3. Sunnah berfungsi sebagai penjelas dan penafsir Al-Qur’an.
c. Ijtihad/ Rakyu
 Pengertian Ijtihad/ Rakyu
Ijtihad diambil dari kata ijtahada - yajtahidu – ijtihadan, yang artinya
mengerahkan segala kesungguhan dan ketekunan secara optimal untuk
menggali dan menetapkan suatu hukum (syara’) dari sumber Al-Qur`an dan
Sunnah. Karena itu ijtihad tidak boleh bertentangan dengan Al-Qur`an dan
Sunnah.
 Syarat-Syarat Berijtihad
1. Mengetahui nash Al-Qur`an dan Sunnah
2. Mengetahui dan menguasai bahasa Arab
3. Mengetahui soal-soal ijma’
4. Mengetahui ushul fiqih
5. Mengetahui nasikh dan Mansukh
6. Mengetahui ilmu-ilmu penunjang lainnya
 Menyikapi Hasil Ijtihad/Rakyu
Ijtihad dapat dilakukan secara individu, kelompok, atau oleh seluruh
mujtahid.

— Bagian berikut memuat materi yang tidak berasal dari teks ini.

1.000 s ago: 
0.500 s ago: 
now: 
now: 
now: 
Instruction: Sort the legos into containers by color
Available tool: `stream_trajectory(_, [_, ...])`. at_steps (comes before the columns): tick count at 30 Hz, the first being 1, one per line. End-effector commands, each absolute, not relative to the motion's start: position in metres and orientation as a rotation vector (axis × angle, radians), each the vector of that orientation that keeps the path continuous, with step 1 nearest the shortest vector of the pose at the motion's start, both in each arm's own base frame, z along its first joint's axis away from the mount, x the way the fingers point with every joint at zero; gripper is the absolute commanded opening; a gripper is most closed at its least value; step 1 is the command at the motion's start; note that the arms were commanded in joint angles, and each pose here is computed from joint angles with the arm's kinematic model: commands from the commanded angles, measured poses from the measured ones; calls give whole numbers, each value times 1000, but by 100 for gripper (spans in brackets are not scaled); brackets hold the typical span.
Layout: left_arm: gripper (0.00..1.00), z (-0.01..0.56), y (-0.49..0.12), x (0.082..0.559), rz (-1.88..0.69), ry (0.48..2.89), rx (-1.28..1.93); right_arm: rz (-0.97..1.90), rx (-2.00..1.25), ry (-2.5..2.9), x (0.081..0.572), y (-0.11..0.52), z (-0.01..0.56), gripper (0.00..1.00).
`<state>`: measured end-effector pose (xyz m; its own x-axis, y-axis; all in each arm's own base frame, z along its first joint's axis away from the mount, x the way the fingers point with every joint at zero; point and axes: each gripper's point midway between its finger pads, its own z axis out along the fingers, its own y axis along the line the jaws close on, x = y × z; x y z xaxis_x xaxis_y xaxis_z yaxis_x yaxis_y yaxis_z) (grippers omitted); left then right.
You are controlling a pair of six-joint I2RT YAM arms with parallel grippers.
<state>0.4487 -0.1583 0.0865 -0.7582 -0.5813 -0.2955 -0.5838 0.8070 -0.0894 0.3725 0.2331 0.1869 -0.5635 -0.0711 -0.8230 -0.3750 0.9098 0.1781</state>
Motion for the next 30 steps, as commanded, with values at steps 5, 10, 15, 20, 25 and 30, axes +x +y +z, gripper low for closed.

Hasil ijtihad para mujtahid dapat saja terjadi perbedaan disebabkan
oleh perbedaan tingkat pengetahuan, pengalaman, budaya masyarakat dimana
mujtahid hidup, kekhasan masalah yang diijtihadi, metode ijtihad yang
dipergunakan, dan lain sebagainya (A.Hanafi, Pengantar dan Sejarah Hukum
Islam : 52). Menyikapi adanya perbedaan hasil ijtihad tersebut bagi umat
Islam yang tidak punya kompentensi untuk melakukan ijtihad sendiri adalah:
Ittiba', yaitu melakukan kajian berbagai ijtihad dari para mujtahid yang
menghasilkan ijtihad yang berbeda-beda. Namun hasil ijtihad lebih kuat atau
meyakinkan untuk diikuti; Muqollid, yaitu mengikuti hasil ijtihad ulama'
mujtahid yang diyakini kekuatannya tanpa melakukan kajian proses dan hasil
ijtihad tersebut bagi umat Islam yang tidak mempunyai kompetensi untuk
melakukan kajian ijtihad. Yang tidak diperbolehkan dalam Islam adalah taqlid
buta, yaitu mengikuti hasil ijtihad orang tanpa meyakini kekuatan hasil ijtihad
tersebut. Ijtihad tidak mengandung kebenaran mutlak, tetapi kebenaran relatif
karena dilakukan oleh mujtahid yang tidak ma'shum, hanya Al-Qur'an dan
Sunnah/Hadis yang mengandung kebenaran mutlak. Apabila ijtihad
didasarkan pada indikator-indikator yang sifatnya situasional atau kondisional,
maka dapat saja terjadi pada masa yang sama terdapat ijtihad yang berbeda-
beda, yang hanya tepat untuk situasi dan atau kondisinya masing-masing
Referensi
Mubarak, Zakky. 2014. Menjadi Cendekiawan Muslim. Jakarta: Yayasan Ukhuwah Insaniah.

Djatnika, Rachmat, et al. 1991. Hukum Islam Di Indonesia Perkembangan Dan Pembentukan.
Bandung: Remaja Rosdakarya

Kaelany, Mujilan, et al. 2017. Buku Ajar Mata Kuliah Pengembangan Kepribadian Agama
Islam. Depok: Universitas Indonesia.